Warcraft Novels Reading Order
If you're a fan of World of Warcraft, whether you're a reader or not, chances are that you've heard that there are a slew of novels set in the Warcraft universe that expand on the lore of Azeroth greatly. Many of these novels feature some of our favorite prominent characters from World of Warcraft, like Thrall, and Jaina Proudmore and expand on their stories as well.
A problem one might run into with the extended universe novels of any fictional universe is both where to start and in which order one should read the stories in. It's easy to get lost amid the vast library of stories, especially when you're excited to read them. Fortunately, for the Warcraft novels at least, there is both a starting place, and a read order that will ensure your reading experience is fulfilling.
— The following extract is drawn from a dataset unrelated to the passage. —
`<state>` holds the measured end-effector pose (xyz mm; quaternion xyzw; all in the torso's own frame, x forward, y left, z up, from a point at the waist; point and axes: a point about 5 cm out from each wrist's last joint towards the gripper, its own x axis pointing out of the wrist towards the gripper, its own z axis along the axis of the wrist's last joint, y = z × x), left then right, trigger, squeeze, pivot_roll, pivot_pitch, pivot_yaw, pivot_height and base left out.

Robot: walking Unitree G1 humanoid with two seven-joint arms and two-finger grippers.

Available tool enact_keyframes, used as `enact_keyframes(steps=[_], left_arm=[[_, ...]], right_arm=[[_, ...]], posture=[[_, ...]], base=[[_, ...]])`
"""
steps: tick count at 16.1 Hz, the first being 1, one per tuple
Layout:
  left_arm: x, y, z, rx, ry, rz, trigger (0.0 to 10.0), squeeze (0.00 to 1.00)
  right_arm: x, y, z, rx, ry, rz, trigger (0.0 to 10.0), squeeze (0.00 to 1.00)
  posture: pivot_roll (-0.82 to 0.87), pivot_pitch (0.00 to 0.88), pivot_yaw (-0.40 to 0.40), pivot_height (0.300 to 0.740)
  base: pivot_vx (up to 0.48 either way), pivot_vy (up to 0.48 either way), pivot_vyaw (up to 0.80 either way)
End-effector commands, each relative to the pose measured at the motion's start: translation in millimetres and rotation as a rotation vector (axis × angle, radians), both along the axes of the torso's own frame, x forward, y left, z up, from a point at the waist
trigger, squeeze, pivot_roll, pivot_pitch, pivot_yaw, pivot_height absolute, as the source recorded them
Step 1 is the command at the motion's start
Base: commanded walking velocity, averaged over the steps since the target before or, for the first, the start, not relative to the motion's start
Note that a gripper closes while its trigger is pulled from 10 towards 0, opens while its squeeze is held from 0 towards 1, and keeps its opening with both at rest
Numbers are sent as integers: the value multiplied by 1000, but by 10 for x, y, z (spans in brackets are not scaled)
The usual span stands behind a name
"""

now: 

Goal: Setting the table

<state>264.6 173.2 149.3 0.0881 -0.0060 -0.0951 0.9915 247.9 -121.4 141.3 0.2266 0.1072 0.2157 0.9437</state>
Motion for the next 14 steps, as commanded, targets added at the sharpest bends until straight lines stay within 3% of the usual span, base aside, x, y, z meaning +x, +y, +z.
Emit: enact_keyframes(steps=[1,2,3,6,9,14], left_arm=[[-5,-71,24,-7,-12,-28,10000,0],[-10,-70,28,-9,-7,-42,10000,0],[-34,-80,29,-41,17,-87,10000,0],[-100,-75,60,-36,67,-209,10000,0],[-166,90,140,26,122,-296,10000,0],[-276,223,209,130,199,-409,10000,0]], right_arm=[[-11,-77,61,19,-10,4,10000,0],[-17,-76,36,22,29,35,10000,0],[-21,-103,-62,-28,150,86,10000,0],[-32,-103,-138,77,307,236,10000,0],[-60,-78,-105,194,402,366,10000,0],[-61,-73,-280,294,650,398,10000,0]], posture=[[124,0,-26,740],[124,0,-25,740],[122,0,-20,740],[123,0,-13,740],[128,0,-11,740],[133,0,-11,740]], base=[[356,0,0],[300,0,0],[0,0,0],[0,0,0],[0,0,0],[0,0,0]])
For best results, start with number 1 and keep going until you're finished. Have fun!
- Rise of the Horde by Christie Golden
- The Last Guardian by Jeff Grubb
- Tides of Darkness by Aaron Rosenburg
- Beyond the Dark Portal by Christie Golden & Aaron Rosenburg
- Day of the Dragon by Richard A. Knaak
Just a quick aside here - The War of the Ancients trilogy takes place LONG before Rise of the Horde. That being said, to get a better handle on the story as a whole it's wise to read them AFTER the preceding stories and start them immediately after reading Day of the Dragon.
- War of the Ancients: The Well of Eternity by Richard A. Knaak
- War of the Ancients: The Demon Soul by Richard A. Knaak
- War of the Ancients: The Sundering by Richard A. Knaak
- Lord of the Clans by Christie Golden
- Of Blood and Honor by Chris Metzen
- Arthas: Rise of the Lich King by Christie Golden
- Illidan by William King
- Cycle of Hatred by Keith DeCandido
- Night of The Dragon by Richard A. Knaak
- Stormrage by Richard A. Knaak
- The Shattering: Prelude to Cataclysm by Christie Golden
- Wolfheart by Richard A Knaak
- Thrall: Twilight of the Aspects by Christie Golden
- Jaina Proudmoore: Tides of War by Christie Golden
- Dawn of the Aspects by Richard A. Knaak
- Vol’Jin: Shadows of the Horde by Michael A. Stackpole
- War Crimes by Christie Golden
- Before The Storm By Christie Golden
If you want to get the most economic bang for your buck when purchasing the novels, you might check out these collection volumes that feature multiple stories within the Warcraft Universe.
- World of Warcraft: Chronicles of War - Includes Rise of the Horde, The Last Guardian, Tides of Darkness, and Beyond the Dark portal
- World of Warcraft: Archive - Day of the Dragon, Lord of the Clans, The Last Guardian, and Of Blood and Honor
- WarCraft War of The Ancients Archive - Includes War of the Ancients books: The Well of Eternity, The Demon Soul, and The Sundering
There's a bit of an overlap here with The Last Guardian being in two collections, but you can get any of these for between $15 to $20 on Amazon. So you can literally get almost half the series for under $60 if you bargain hunted.
Now, if you're looking to expand your Warcraft lore, but aren't necessarily interested in a strong narrative, then you might want to check into the Warcraft Chronicles Volumes. These books are just filled with deep history and lore of the Warcraft universe, laid out (as one might expect) in chronological order. Starting with the forming of the universe and the Warcraft Mythos, and ending with the Cataclysm, these texts are just bursting with interesting lore.
- World of Warcraft Chronicle Volume 1: Chronicles the ancient, primordial history of the Warcraft universe and how it was created, along with the ancient history of the Night Elves
- World of Warcraft Chronicle Volume 2: Chronicles the history of the Draenei, the Dwarves and of the beginnings of the wars between the Horde and the Alliance
- World of Warcraft Chronicle Volume 3: Chronicles the war between the Horde, the Alliance, the Scourge and the Burning Legion, along with the fall of Arthas Menethil
I can vouch for these volumes personally, having received the first as a gift and acquired the others later. The first volume, which details Warcraft's cosmology, I found particularly interesting. It also details some of the history of Pandaria.
Well, hopefully you found that helpful. Now you can read the stories of Warcraft to your heart's content and never worry if you've missed something, or are reading to far ahead. Have fun, and have a wonderful day!
I started reading these during lockdown and the guides are a great help.
There seems to be a gap in the books prior to Durotans death, and I think the idea is that this is addressed in WC1.
Great article! As a suggestion, you could include the short stories (most of them are here: https://www.icy-veins.com/forums/topic/20998-reading-order-of-warcraft-books-and-novels/), and also the comic books, including the Legion ones ( https://play.google.com/store/search?c=books&q=world+of+warcraft+legion)
Is this just the WoW books, or does this include both the WoW and Warcraft books?